Please write out word for word the opening lines of the material, including the line with "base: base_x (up" as the last.
· · · · · · ·
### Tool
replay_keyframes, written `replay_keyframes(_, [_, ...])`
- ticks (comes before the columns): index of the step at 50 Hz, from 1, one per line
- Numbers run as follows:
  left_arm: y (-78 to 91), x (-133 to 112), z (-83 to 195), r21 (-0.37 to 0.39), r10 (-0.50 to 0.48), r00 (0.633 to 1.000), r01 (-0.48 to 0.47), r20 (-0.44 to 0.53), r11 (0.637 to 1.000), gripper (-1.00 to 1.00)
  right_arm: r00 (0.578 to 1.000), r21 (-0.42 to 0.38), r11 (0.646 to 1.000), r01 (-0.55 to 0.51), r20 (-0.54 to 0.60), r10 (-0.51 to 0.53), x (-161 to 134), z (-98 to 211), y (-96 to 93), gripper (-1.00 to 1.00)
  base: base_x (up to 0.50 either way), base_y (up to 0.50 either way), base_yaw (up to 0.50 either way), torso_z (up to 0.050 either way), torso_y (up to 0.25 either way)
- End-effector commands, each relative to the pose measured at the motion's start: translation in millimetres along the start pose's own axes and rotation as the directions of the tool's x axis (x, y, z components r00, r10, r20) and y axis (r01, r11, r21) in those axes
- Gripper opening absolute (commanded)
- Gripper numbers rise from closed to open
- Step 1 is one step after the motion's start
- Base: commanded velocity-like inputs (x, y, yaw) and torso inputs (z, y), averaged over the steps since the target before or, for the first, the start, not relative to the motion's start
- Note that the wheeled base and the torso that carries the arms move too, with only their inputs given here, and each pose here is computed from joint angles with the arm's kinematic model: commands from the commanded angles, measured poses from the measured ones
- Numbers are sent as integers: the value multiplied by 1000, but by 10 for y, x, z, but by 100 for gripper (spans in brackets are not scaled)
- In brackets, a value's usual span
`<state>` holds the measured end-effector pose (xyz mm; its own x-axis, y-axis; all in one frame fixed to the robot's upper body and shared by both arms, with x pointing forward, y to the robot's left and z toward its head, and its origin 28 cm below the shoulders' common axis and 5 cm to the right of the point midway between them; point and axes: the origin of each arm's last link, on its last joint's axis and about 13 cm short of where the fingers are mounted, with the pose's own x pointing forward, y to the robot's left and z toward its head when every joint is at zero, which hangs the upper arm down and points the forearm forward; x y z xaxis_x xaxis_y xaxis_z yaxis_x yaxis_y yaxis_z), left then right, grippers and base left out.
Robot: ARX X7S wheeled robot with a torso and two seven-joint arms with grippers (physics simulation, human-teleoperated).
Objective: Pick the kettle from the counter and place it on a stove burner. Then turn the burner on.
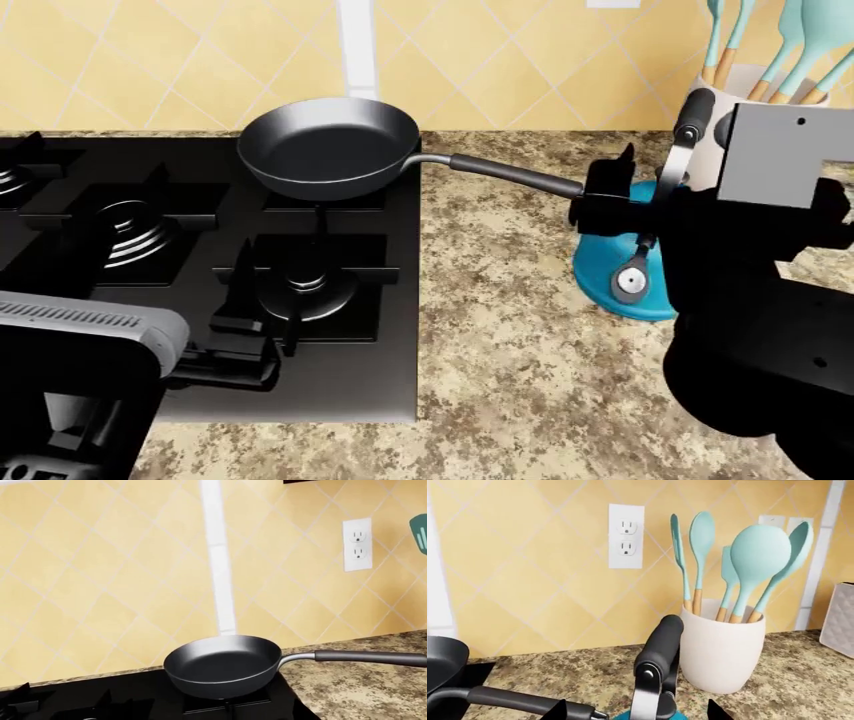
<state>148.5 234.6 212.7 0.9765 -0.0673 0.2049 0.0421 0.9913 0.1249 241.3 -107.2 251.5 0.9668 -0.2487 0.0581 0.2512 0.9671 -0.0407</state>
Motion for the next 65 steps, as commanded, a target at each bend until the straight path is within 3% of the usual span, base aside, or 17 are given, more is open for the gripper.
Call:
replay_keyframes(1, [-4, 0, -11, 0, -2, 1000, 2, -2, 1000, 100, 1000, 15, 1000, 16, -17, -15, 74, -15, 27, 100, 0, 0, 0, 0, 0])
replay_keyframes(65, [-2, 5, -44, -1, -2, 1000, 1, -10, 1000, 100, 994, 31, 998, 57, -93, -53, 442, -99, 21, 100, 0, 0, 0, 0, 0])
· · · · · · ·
Result for this exercise:
### Tool
replay_keyframes, written `replay_keyframes(_, [_, ...])`
- ticks (comes before the columns): index of the step at 50 Hz, from 1, one per line
- Numbers run as follows:
  left_arm: y (-78 to 91), x (-133 to 112), z (-83 to 195), r21 (-0.37 to 0.39), r10 (-0.50 to 0.48), r00 (0.633 to 1.000), r01 (-0.48 to 0.47), r20 (-0.44 to 0.53), r11 (0.637 to 1.000), gripper (-1.00 to 1.00)
  right_arm: r00 (0.578 to 1.000), r21 (-0.42 to 0.38), r11 (0.646 to 1.000), r01 (-0.55 to 0.51), r20 (-0.54 to 0.60), r10 (-0.51 to 0.53), x (-161 to 134), z (-98 to 211), y (-96 to 93), gripper (-1.00 to 1.00)
  base: base_x (up to 0.50 either way), base_y (up to 0.50 either way), base_yaw (up to 0.50 either way), torso_z (up to 0.050 either way), torso_y (up to 0.25 either way)

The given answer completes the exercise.